個々の vnode は 3 つの参照カウント、 v_usecount v_holdcnt および v_writecount を持っています。 最初のものはカーネル内でこの vnode を使用しているクライアントの数です。 このカウントは vref(9), vrele(9) および vput(9) によって管理されます。 2 番目のものはカーネル内でこの vnode の再利用を拒否しているクライアントの 数です。 このカウントは vhold(9) および vdrop(9) によって管理されます。 vnode の v_usecount および v_holdcnt の両方が 0 に達すると、それからその vnode はフリーリスト上に置かれ、 ことによっては別のファイルシステムで、 別のファイルのために再利用されるかもしれません。 フリーリストへのおよびフリーリストからの移行は、 getnewvnode(9), vfree(9) および vbusy(9) によって取り扱われます。 3 番目のものはファイルに書込み中のクライアントの数のカウントです。 これは open(2) および close(2) システムコールによって管理されます。

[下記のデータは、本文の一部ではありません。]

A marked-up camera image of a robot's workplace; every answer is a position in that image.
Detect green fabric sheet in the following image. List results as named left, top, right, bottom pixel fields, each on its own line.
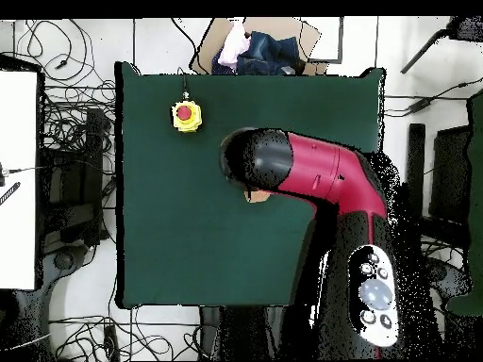
left=444, top=89, right=483, bottom=317

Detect tan terry towel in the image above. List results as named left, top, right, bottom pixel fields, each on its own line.
left=242, top=189, right=272, bottom=204

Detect white desk top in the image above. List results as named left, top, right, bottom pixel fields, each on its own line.
left=0, top=69, right=39, bottom=291

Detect blue denim jeans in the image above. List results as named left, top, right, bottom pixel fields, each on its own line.
left=210, top=30, right=307, bottom=76

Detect brown cardboard box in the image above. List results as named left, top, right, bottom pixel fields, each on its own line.
left=189, top=16, right=329, bottom=76

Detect black emergency stop cable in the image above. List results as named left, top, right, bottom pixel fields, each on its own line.
left=176, top=66, right=190, bottom=101

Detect black metal stand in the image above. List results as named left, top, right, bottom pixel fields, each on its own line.
left=403, top=123, right=473, bottom=254
left=39, top=107, right=114, bottom=246

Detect black tripod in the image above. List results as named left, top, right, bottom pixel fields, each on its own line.
left=400, top=15, right=483, bottom=74

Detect yellow emergency stop button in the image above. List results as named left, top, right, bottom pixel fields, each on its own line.
left=171, top=99, right=204, bottom=134

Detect tangled black cables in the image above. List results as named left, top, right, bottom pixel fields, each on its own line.
left=14, top=18, right=117, bottom=156
left=48, top=304, right=201, bottom=361

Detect pale pink garment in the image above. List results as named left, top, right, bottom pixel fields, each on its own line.
left=217, top=18, right=253, bottom=72

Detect dark green tablecloth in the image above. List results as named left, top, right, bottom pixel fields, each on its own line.
left=114, top=61, right=387, bottom=310

vnode を返すあらゆる呼び出し (例えば vget(9), VOP_LOOKUP9 など) は vnode の v_usecount を 1 ずつ増やします。 呼び出し側が vnode の利用を完了したときには、この参照は vrele(9) (または vnode がロックされていれば vput(9)) の呼び出しによって解放されるべきです。
その他の共通に使用される vnode 構造体のメンバは、 名前キャッシュでの一貫性を管理するために使用される v_id と、その vnode を所有しているファイルシステムを指す v_mount と、その vnode が表現するオブジェクトの型を含む v_type と、その vnode のファイルシステム特有のデータを保存するために ファイルシステムによって使用される v_data があります。 v_op フィールドは vnode の機能を実装するファイルシステム内の関数を呼び出すための VOP_* マクロによって使用されます。
VFIFO/VSOCK のコードになぜか "struct fileops" が使用されている理由は、 カーネルへの VFS コードの不完全な統合の文化遺産です。
vnode(9) インタロックを保持している時の Fn malloc または Fn free への全ての呼出しは、VM オブジェクトと vnode のもつれ合いのために、 LOR (ロック順序の逆転) を引き起こします。